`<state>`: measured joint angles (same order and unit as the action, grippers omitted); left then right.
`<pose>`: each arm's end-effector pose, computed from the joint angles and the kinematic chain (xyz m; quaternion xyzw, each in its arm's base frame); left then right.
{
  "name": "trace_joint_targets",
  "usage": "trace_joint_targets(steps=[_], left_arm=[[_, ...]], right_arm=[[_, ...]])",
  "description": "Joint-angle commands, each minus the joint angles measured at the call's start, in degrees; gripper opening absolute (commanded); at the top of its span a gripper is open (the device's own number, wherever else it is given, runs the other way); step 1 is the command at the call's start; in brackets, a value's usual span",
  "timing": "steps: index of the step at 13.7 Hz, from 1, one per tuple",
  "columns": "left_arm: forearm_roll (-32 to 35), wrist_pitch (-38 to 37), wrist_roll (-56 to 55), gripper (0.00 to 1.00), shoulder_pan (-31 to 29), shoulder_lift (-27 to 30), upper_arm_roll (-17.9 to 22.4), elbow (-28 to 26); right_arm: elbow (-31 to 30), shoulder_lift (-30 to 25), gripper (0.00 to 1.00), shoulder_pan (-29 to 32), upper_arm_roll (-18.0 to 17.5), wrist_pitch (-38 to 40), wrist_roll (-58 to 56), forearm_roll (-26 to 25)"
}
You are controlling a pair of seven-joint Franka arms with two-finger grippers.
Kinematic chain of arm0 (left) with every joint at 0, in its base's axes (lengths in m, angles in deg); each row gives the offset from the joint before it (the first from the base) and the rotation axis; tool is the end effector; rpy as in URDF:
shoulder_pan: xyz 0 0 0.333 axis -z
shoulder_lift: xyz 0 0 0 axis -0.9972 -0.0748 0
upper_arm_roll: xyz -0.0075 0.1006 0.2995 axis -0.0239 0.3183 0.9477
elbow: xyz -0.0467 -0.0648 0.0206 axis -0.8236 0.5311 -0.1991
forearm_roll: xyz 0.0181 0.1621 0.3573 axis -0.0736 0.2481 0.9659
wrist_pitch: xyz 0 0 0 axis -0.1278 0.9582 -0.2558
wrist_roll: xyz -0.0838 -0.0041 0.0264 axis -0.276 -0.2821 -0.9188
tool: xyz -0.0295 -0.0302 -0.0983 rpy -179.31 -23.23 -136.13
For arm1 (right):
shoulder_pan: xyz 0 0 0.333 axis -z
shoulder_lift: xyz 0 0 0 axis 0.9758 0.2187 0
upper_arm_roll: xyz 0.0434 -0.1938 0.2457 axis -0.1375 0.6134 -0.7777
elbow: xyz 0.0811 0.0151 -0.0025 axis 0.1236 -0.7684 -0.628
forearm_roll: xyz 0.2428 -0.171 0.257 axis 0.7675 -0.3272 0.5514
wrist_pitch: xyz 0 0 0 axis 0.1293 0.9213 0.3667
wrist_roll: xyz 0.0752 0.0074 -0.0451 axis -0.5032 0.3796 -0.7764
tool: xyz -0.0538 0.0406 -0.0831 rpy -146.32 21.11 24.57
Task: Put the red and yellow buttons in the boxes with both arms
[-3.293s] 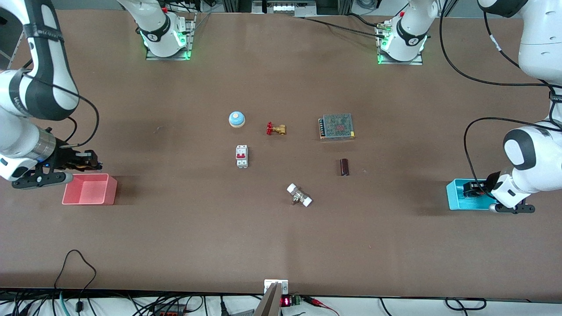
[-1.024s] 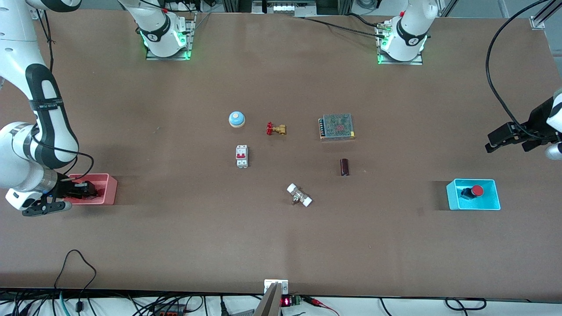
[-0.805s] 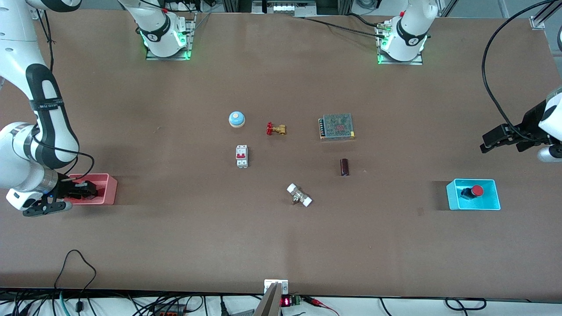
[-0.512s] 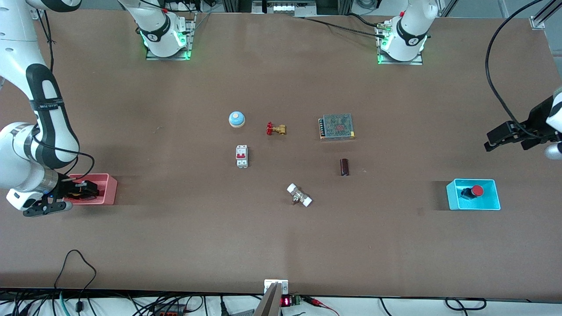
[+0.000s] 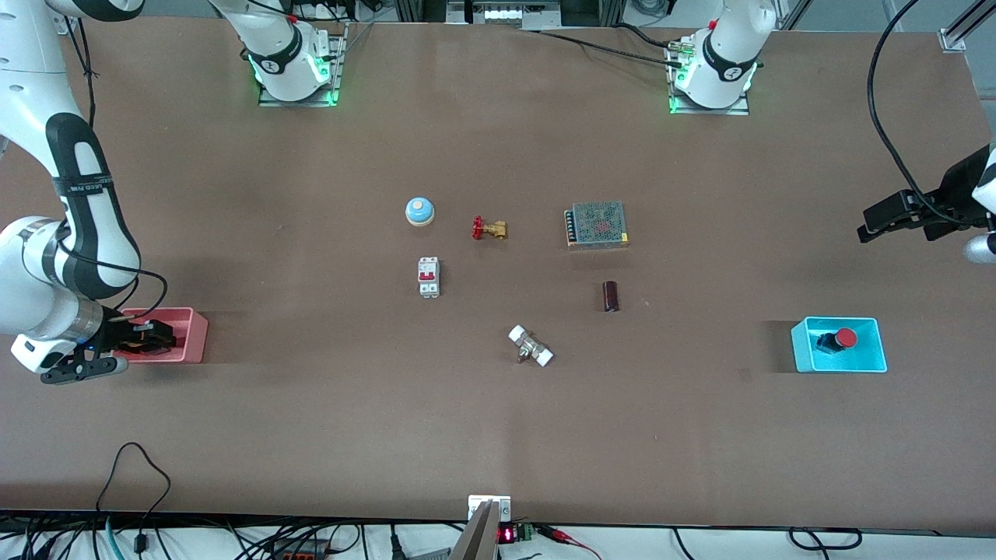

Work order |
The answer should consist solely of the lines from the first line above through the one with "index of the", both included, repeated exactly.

Task output |
`<state>`: measured joint angles (same order and unit as the action, grippers omitted); left then right.
`<pose>`: each arm's end-effector pose, computed from the joint angles and the kinematic chain (xyz m; quaternion xyzw, each in its arm's base frame); left then right.
{
  "name": "trace_joint_targets",
  "usage": "trace_joint_targets(steps=[_], left_arm=[[_, ...]], right_arm=[[_, ...]])",
  "description": "Joint-angle commands, each minus the joint angles measured at the call's start, in degrees; gripper opening absolute (commanded); at the top of its span a gripper is open (the device's own number, wherever else it is given, runs the other way); step 1 is the command at the call's start; in brackets, a value's usual span",
  "timing": "steps: index of the step at 13.7 Hz, from 1, one per tuple",

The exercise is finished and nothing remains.